The island is a key component of that plan because of its large size and central location. It is named after M.B.Skaggs, a supermarket mogul and founder of Safeway who acquired the island during the Depression.

In 1941, the U.S. Navy turned most of the island into a intelligence-gathering base. But Skaggs sold about 1,100 acres to William Haire, the grandfather of the current owners, siblings Jim and Judy Haire.

The Haires have farmed it ever since, first with dairy cattle and then hay and grain.

The Fish and Wildlife Service took over the Navy's land in 2011 with the goal of restoring the wetlands there. But a 1940 agreement required whomever owned the Naval property to maintain the network of levees, ditches and stormwater pumps that keeps Haire Ranch dry enough for farming. Keeping Haire Ranch dry meant keeping the rest of the island dry, so acquiring the ranch became the key to restoring the entire island.

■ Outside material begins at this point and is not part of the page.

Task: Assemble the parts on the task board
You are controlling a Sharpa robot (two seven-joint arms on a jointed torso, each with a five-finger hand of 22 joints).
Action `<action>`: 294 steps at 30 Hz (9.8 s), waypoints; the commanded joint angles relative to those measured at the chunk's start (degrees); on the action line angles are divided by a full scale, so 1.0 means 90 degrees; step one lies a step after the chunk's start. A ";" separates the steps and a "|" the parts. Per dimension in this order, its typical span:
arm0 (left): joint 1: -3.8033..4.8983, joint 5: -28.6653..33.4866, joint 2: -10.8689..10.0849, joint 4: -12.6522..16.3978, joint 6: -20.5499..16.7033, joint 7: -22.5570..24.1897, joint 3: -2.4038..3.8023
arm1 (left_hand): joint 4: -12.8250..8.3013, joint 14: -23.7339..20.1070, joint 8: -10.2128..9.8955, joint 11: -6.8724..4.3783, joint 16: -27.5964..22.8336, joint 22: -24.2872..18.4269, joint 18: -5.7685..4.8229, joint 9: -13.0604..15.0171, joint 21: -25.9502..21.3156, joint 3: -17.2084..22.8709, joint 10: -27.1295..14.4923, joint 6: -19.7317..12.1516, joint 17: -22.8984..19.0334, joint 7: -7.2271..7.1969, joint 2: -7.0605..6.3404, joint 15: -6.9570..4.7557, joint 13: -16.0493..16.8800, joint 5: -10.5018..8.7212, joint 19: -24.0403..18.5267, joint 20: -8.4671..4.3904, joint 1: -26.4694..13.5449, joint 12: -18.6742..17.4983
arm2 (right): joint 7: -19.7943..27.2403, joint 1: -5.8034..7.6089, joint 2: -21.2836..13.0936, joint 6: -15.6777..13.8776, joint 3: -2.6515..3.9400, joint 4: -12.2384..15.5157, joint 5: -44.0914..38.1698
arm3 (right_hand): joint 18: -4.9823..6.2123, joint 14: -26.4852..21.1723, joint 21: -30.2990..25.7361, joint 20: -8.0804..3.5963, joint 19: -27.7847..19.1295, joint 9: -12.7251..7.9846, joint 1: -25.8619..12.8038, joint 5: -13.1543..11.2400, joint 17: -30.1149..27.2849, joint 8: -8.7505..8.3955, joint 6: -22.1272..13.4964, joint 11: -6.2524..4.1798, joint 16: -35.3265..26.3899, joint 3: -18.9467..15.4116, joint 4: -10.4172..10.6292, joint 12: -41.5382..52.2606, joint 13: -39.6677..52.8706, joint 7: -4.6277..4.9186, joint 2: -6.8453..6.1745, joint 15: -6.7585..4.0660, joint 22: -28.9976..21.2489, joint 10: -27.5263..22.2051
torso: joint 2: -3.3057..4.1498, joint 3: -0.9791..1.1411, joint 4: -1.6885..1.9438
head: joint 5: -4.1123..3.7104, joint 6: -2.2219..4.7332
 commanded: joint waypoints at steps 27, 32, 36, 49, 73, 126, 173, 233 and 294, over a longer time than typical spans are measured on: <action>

For years, Jim Haire resisted the idea of selling the land. Eliot said there had been disagreements between Haire and the trust over the value of the land.

Haire declined to discuss the purchase price.

"Its not about money," he said of the land that has been in his family for generations. "It's just the idea that my whole life has been there. I got hundreds of different memories down there."

Haire lives on 288 acres north of the Skaggs Island property where he grows chardonnay and pinot grapes. His son is interested in taking over the vineyard but not the ranch. He said he hopes to live long enough to be able to look down from his home on the former ranch property and see it being used by salmon, migratory ducks and other wildlife.

Haire added of the sale, "I'm trying to find a place to put it in my mind. Something I've worked on my whole life is going to be gone."

Huning and Eliot credited Haire and other farmers in the area for their roles in preserving the land from development.

"The farmers really kept San Pablo Bay from being developed" like other wetlands around the bay, Huning said.

Now that the land has been purchased, restoration planning is underway. It likely will be five years until the levee around Haire Ranch is breached and tidal water again flows over the historic marsh.

Once that happens, Cordell said, the wetlands should rebound quickly, perhaps within a couple years. Pickelweed and cordgrass will return, providing habitat for native fish and water fowl. The goal is to restore the land for migratory birds and protected species such as the clapper rail and the salt marsh harvest mouse.

The island also eventually will be open to the public, with opportunities for hiking, bird watching, canoeing and environmental education.

"Given where this land is, there's a lot of opportunities for public access," Cordell said. "We're pretty excited about the potential here."